AKIRA
でもでも、京子が悪いんだぞ、たぶん「アキも好きな人がいるでしょ」とかなんとか言おうとしただろ?!
「ぷはぁ――――っ!」
ああ苦しかった、と笑いながら、京子は「ごめんね」と呟いた。
何でみんな謝んだよ、何も悪い事してねぇじゃん。
「あ、でも俺もショック~つうか、はは」
佐々木が頭を掻きながら、何やら横ではにかんでいた。
何がショックなんだよ。京子の方がショックだっつうの。それに俺だって……陽の前で、あんな事……あ、くそ、だんだんイライラしてきた。

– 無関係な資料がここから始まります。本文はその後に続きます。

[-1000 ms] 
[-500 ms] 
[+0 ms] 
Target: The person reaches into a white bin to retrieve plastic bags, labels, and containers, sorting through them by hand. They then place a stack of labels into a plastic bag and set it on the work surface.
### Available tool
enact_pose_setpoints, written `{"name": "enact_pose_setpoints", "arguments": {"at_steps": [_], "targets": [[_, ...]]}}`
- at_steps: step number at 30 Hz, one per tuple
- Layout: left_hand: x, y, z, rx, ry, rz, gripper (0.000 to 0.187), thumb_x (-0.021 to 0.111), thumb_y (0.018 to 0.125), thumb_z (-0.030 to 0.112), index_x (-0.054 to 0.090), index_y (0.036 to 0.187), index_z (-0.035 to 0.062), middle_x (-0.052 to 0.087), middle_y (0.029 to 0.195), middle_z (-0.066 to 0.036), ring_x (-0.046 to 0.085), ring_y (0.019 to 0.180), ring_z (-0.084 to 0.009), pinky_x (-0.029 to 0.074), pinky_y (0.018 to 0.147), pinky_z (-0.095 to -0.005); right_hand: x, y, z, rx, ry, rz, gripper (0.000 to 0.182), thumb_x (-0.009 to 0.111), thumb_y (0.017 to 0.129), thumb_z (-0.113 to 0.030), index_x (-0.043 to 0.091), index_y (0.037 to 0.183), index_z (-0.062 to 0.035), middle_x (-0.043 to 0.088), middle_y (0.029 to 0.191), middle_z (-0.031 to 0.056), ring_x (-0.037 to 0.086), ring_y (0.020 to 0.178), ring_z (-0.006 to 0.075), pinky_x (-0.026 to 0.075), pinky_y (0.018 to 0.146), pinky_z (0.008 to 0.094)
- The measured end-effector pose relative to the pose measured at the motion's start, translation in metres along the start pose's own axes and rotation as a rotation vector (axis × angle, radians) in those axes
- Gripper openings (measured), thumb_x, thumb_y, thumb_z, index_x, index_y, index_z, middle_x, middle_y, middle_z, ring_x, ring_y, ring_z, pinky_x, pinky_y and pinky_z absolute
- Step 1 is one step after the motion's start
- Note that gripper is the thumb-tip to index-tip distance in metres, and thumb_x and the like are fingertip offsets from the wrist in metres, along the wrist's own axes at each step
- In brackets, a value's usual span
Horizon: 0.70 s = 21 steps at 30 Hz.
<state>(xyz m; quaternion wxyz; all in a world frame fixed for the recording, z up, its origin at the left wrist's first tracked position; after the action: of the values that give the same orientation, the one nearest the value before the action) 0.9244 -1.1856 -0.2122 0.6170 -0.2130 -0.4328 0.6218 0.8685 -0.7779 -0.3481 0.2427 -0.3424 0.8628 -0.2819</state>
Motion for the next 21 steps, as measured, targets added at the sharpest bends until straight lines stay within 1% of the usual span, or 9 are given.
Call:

そうだよ、啓介の奴、悪ふざけで俺と京子をここまで傷つけやがって!
「俺も長田の事、ちょっといいなぁって思ってたし……」
は? 何だ、告白タイムになったのか?
そっか、佐々木も同じく、傷ついてたのか……アイツのせいで、みんな傷ついて……でも。
――なんとなく羨ましいかも。
俺は何も言えずに、ただ黙っていつも見てるだけだ。こいつらみたいに、顔や口に出して堂々とできねぇ。
俺には自信がない……想いをさらけ出してしまった時に、平気でいられるかどうか……。